The reversible chemoenzymatic labeling strategy allows for an in-depth analysis of protein O-GlcNAcylation

O-Linked β-N-acetylglucosamine (O-GlcNAcylation), an important post-translational modification (PTM) of proteins, is involved in diverse biological functions.

Reversible modification of O-GlcNAc confers on-off protein functions during biological processes. Aberrations in O-GlcNAcylation are closely associated with many metabolic diseases along with the invasion and metastasis of several tumors.

Recently, a research team led by Prof. Ye Mingliang and Prof. Qin Hongqiang from the Dalian Institute of Chemical Physics (DICP) of the Chinese Academy of Sciences (CAS), in collaboration with Prof. Huang Wei from the Shanghai Institute of Materia Medica of CAS, developed a new strategy of reversible chemoenzymatic labeling of O-GlcNAc glycopeptides, which enabled in-depth analysis of protein O-GlcNAcylation.

Their results were published in applied Chemistry on March 14th.

To enable proteome-wide analysis of O-GlcNAcylation, it is essential to selectively enrich for glycopeptides from digests of complex samples.

Many researchers have aimed at enriching O-GlcNAcylated peptides prior to analysis by liquid chromatography-tandem mass spectrometry (LC-MS/MS). However, most approaches suffer from weak binding affinity or bulky tags that interfere with the enrichment and identification of O-GlcNAcylated peptides.
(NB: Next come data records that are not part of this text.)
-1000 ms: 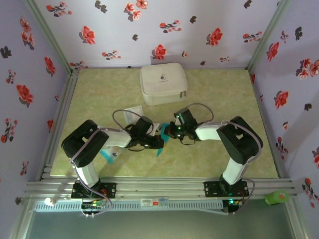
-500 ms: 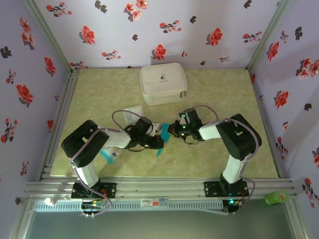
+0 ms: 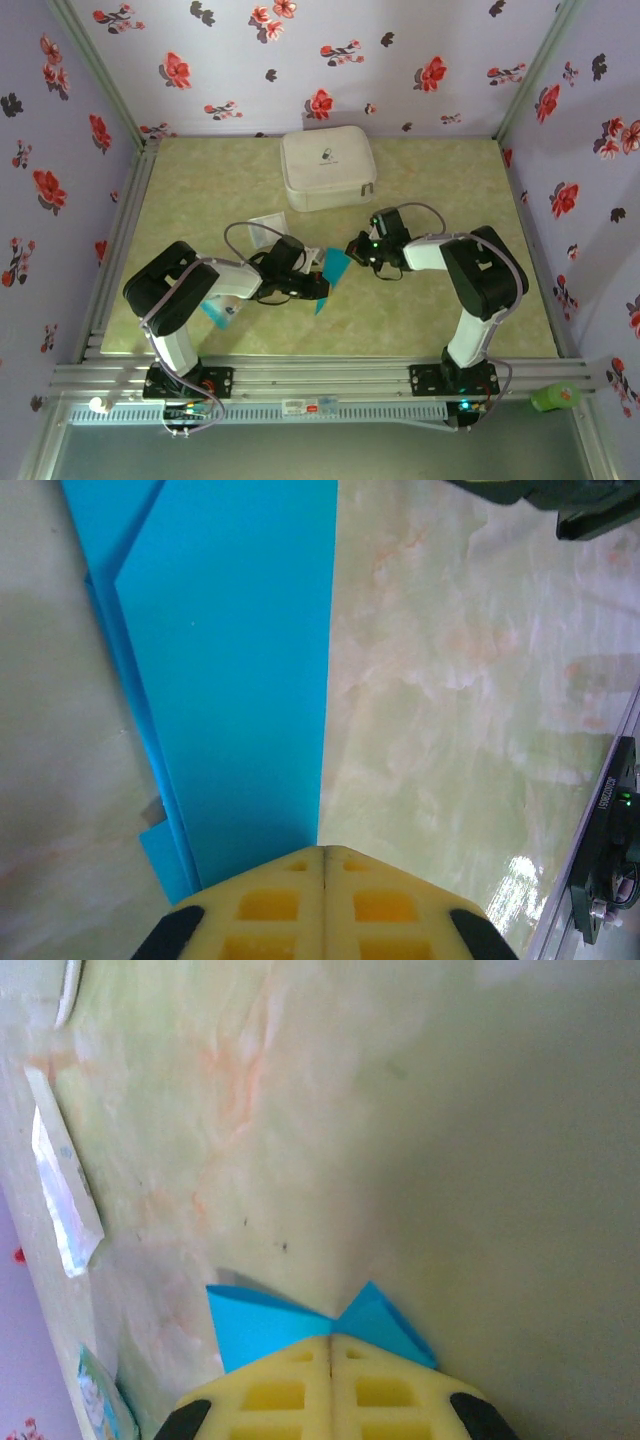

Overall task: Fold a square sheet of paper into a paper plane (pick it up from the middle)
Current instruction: Fold the wing for the fifth time at the center of the table.

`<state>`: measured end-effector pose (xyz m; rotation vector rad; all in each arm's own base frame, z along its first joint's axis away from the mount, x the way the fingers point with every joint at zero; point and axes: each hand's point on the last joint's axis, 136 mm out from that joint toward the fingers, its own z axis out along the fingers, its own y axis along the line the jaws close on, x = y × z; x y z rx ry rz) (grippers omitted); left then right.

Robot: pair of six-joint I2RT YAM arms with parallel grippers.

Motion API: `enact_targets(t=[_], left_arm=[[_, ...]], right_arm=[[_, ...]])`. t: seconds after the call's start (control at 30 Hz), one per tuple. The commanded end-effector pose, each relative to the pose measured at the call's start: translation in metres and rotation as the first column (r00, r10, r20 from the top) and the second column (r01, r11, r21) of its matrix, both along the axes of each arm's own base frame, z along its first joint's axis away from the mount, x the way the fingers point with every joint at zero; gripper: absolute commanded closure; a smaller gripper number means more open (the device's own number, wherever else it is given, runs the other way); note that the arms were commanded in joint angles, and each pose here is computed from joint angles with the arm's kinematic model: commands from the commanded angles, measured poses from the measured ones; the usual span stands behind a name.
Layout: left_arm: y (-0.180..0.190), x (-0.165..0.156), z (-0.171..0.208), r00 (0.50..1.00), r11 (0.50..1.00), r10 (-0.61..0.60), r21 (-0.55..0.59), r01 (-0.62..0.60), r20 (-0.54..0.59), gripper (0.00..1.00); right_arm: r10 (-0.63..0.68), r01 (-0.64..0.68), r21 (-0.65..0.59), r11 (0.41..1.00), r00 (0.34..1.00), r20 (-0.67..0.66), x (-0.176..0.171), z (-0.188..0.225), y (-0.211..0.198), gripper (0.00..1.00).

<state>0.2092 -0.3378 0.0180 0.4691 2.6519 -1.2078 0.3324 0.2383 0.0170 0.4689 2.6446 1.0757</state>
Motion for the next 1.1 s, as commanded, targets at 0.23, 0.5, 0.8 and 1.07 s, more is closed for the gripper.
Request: enact_targets(t=[0.23, 0.5, 0.8, 1.07], left_arm=[[0.041, -0.038, -0.054, 0.984, 0.980, 0.032, 0.200, 0.004, -0.178, 1.00], [0.039, -0.038, -0.054, 0.983, 0.981, 0.033, 0.196, 0.003, -0.179, 1.00], [0.037, -0.036, -0.050, 0.984, 0.982, 0.032, 0.190, 0.002, -0.173, 1.00], [0.038, -0.037, -0.051, 0.984, 0.982, 0.038, 0.188, -0.005, -0.174, 1.00]], right_arm=[[-0.172, 0.179, -0.197, 0.964, 0.984, 0.053, 0.027, 0.003, -0.056, 0.96], [-0.137, 0.149, -0.075, 0.986, 0.980, 0.147, 0.028, 0.052, -0.039, 0.95], [0.022, -0.033, 0.069, 0.997, 0.987, 0.158, -0.013, 0.060, 0.014, 0.94], [0.097, -0.100, 0.099, 0.990, 0.994, 0.041, -0.035, 0.026, 0.046, 0.94]])
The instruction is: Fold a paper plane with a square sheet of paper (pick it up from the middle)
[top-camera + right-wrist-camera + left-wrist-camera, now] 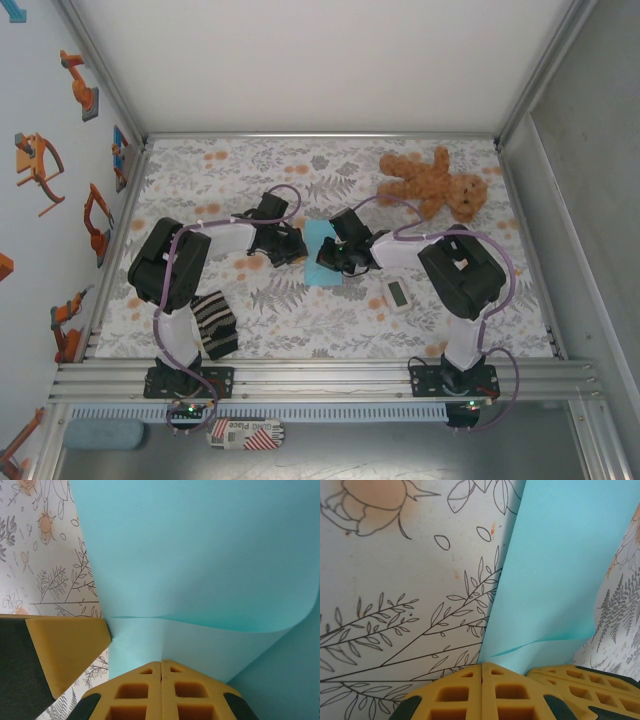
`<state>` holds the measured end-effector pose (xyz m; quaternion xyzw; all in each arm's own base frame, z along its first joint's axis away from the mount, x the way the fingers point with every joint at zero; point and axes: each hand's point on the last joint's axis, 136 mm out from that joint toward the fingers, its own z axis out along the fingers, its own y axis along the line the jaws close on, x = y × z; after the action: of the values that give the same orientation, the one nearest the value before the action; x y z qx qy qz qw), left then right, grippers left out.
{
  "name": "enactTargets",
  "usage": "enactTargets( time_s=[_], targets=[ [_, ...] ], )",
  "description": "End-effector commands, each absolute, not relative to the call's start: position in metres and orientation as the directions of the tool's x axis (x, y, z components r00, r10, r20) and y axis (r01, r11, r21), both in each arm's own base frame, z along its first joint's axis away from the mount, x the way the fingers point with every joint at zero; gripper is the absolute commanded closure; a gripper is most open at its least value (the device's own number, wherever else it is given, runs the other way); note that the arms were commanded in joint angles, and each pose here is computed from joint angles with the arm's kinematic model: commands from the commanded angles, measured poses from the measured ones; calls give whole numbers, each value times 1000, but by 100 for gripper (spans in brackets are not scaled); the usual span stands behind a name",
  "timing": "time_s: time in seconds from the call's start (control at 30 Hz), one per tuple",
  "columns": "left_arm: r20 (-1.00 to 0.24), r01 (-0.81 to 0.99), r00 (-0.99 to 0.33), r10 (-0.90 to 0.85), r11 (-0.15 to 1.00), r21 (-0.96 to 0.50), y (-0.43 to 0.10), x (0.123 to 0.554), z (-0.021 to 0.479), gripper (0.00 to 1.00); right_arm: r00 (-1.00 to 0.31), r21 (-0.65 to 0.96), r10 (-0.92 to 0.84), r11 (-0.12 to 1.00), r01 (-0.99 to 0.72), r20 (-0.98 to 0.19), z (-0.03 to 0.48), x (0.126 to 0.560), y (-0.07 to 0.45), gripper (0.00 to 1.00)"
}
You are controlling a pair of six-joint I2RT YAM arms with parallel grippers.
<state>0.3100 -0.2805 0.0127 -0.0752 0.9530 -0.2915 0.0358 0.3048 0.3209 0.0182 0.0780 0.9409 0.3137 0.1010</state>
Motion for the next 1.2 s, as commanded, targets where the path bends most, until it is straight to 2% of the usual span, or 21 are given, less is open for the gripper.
enactTargets(
  time_s=[0.0,0.1,0.27,0.37,0.6,0.73,1.17],
  targets=[
    [21,-146,-988,-155,867,-476,-267,297,-8,100,-959,574,245,810,123,-139,5,305,307,100],
    [6,-131,-989,-148,854,-504,-272,302,3,99,-961,571,249,809,139,-119,-2,302,306,100],
    [-113,-52,-982,-152,788,-614,-287,320,71,89,-956,554,279,812,182,-94,-11,298,299,100],
    [-137,-42,-976,-171,760,-648,-286,314,91,88,-952,548,295,811,205,-80,-16,295,296,100],
    [-49,-102,-981,-185,721,-685,-286,271,74,92,-950,536,305,814,224,-67,-21,292,294,100],
    [-44,-83,-987,-155,727,-682,-295,255,70,93,-950,527,307,818,230,-63,-23,292,292,100],
    [-14,-74,-994,-107,769,-635,-304,250,38,96,-948,516,314,821,244,-53,-25,290,289,100]
  ],
)
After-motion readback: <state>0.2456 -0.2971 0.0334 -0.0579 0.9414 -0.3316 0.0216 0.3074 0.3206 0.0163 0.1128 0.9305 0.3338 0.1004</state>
In this newly developed strategy, the O-GlcNAc moieties were ligated to long N-glycans using an Endo-M mutant, allowing for the enrichment of the labeled glycopeptides by hydrophilic interaction liquid chromatography (HILIC). Then the attached glycans on the enriched glycopeptides were removed by wild-type endo-M/S to regenerate the O-GlcNAc moiety.

Compared to classical chemoenzymatic labeling, this approach enabled tag-free identification and eliminated the interference of bulky tags in glycopeptide detection.

Furthermore, the researchers identified 657 potential O-GlcNAc glycosites from only 0.4 mg of HeLa nuclear proteins using this method, which required only 1/10 of the protein samples for a comparable O-GlcNAcylation analysis, indicating the high sensitivity of the method.

Overall, they identified 1,414 glycosites from only 1.1 mg protein samples, and 45% of them were not present in O-GlcNAcAltas of all human samples over the past 35 years, improving analysis coverage of protein O-GlcNAcylation.

“This tag-free enrichment strategy represents a unique avenue for proteome-wide analysis of O-GlcNAcylation and promotes mechanistic studies,” said Prof. Ye.